=== WORK INSTRUCTION ===
Repeat, please, only the lines from the top of the data down to the line with "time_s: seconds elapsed"; include both of those lines.

_____

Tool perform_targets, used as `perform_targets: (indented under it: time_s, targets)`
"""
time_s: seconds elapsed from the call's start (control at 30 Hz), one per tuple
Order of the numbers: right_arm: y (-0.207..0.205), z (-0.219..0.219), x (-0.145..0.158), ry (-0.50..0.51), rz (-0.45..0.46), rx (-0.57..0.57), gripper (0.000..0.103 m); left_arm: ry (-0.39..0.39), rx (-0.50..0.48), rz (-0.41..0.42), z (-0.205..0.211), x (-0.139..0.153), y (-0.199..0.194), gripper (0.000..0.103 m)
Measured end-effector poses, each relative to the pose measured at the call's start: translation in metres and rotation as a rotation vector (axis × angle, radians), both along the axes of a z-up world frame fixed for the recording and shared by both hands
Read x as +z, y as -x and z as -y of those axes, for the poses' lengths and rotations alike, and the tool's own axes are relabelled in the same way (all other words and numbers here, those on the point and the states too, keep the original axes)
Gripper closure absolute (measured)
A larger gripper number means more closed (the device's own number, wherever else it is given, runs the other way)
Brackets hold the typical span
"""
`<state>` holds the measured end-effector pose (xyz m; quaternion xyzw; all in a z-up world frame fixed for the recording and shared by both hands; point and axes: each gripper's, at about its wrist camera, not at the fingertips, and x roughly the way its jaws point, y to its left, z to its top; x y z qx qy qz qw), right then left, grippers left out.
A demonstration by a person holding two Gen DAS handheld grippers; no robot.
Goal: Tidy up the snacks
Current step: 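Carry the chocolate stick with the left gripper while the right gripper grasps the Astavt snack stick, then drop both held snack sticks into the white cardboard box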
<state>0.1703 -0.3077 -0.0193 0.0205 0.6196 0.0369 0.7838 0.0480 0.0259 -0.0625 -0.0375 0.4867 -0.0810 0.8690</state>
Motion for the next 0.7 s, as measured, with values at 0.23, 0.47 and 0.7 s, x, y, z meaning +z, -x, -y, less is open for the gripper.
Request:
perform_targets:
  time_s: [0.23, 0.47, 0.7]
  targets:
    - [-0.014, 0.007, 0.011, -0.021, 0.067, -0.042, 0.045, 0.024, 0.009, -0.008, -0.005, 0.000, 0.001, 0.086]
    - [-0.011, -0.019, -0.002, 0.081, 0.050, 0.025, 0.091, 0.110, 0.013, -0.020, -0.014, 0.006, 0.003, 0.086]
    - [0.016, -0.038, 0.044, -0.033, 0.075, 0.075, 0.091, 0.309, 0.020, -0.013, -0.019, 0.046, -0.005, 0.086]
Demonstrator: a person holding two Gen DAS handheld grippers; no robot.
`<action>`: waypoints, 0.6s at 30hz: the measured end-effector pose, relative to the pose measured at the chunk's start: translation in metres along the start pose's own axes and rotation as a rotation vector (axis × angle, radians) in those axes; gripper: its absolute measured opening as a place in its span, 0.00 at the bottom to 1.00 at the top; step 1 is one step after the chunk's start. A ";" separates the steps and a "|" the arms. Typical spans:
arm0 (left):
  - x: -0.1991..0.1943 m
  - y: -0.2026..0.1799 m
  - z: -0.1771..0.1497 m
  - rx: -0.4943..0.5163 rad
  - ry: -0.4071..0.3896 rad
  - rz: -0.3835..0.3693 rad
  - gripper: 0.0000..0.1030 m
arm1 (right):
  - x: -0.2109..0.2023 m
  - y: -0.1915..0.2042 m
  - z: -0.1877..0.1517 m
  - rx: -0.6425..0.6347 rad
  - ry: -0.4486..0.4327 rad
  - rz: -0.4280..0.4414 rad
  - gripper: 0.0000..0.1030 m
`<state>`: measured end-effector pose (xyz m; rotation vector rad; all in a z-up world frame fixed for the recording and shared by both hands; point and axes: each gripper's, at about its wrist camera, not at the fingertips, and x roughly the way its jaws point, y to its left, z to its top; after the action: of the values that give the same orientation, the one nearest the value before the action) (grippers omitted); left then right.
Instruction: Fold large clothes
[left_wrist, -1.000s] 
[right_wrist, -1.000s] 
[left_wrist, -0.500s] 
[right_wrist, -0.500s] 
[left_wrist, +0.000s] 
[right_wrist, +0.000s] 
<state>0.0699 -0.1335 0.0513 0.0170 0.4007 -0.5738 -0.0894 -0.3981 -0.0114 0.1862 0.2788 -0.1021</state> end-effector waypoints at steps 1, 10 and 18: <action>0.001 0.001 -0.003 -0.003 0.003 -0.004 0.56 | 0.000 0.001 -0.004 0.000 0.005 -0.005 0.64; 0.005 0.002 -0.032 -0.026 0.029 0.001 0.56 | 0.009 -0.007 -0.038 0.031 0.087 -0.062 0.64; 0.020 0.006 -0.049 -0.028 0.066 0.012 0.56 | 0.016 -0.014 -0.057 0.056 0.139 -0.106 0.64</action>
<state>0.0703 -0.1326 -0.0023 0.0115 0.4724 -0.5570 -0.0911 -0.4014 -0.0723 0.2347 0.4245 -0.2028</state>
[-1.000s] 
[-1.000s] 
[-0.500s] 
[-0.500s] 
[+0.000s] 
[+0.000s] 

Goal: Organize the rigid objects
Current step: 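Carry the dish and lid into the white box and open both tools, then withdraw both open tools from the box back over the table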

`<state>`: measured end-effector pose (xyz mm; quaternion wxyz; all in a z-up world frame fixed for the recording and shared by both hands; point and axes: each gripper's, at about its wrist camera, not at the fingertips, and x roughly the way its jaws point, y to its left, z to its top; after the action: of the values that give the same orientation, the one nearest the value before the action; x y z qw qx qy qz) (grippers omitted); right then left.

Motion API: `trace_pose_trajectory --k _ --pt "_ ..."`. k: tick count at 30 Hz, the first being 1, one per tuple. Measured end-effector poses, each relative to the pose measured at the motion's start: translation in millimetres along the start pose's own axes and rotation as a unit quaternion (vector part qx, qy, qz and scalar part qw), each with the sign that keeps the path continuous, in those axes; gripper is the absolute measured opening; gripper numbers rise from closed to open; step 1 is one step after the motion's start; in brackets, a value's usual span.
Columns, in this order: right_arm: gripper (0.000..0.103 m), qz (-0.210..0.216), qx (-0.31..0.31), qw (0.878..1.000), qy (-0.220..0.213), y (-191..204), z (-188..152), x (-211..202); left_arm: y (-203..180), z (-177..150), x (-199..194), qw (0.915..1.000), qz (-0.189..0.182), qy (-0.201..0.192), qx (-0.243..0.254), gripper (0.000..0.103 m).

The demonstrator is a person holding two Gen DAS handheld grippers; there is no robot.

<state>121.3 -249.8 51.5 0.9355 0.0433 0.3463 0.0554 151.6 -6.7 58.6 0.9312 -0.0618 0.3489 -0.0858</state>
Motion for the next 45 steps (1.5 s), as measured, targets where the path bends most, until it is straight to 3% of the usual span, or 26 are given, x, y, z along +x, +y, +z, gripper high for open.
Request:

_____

=== EXERCISE RESULT ===
Tool perform_targets, used as `perform_targets: (indented under it: time_s, targets)`
"""
time_s: seconds elapsed from the call's start (control at 30 Hz), one per tuple

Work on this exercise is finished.